SLVSH86A December 2023 – June 2024 MCT8314Z
PRODUCTION DATA
The power loss in MCT8314Z include standby power losses, LDO power losses, FET conduction and switching losses, and diode losses. The FET conduction loss dominates the total power dissipation in MCT8314Z. At start-up and fault conditions, the output current is much higher than normal current; remember to take these peak currents and their duration into consideration. The total device dissipation is the power dissipated in each of the three half bridges added together. The maximum amount of power that the device can dissipate depends on ambient temperature and heatsinking. Note that RDS,ON increases with temperature, so as the device heats, the power dissipation increases.

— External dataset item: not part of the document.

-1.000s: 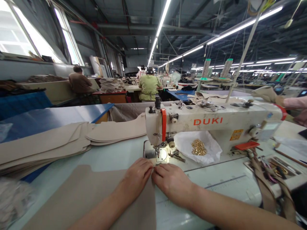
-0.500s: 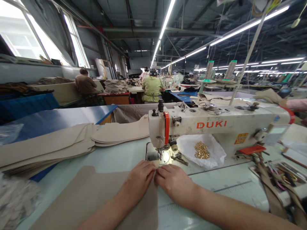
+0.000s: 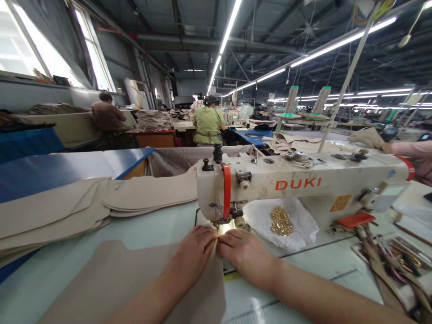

Take this into consideration when designing the PCB and heatsinking.
A summary of equations for calculating each loss is shown below for trapezoidal control.
Loss type | Trapezoidal |
---|---|
Standby power | Pstandby = VM x IVM_TA |
LDO (from VM) | PLDO = (VM-VAVDD) x IAVDD |
FET conduction | PCON = 2 x IRMS(trap) x Rds,on(TA) |
FET switching | PSW = IPK(trap) x VPK(trap) x trise/fall x fPWM |
Diode | Pdiode = IRMS(trap) x
Vdiode X tdiode x fPWM |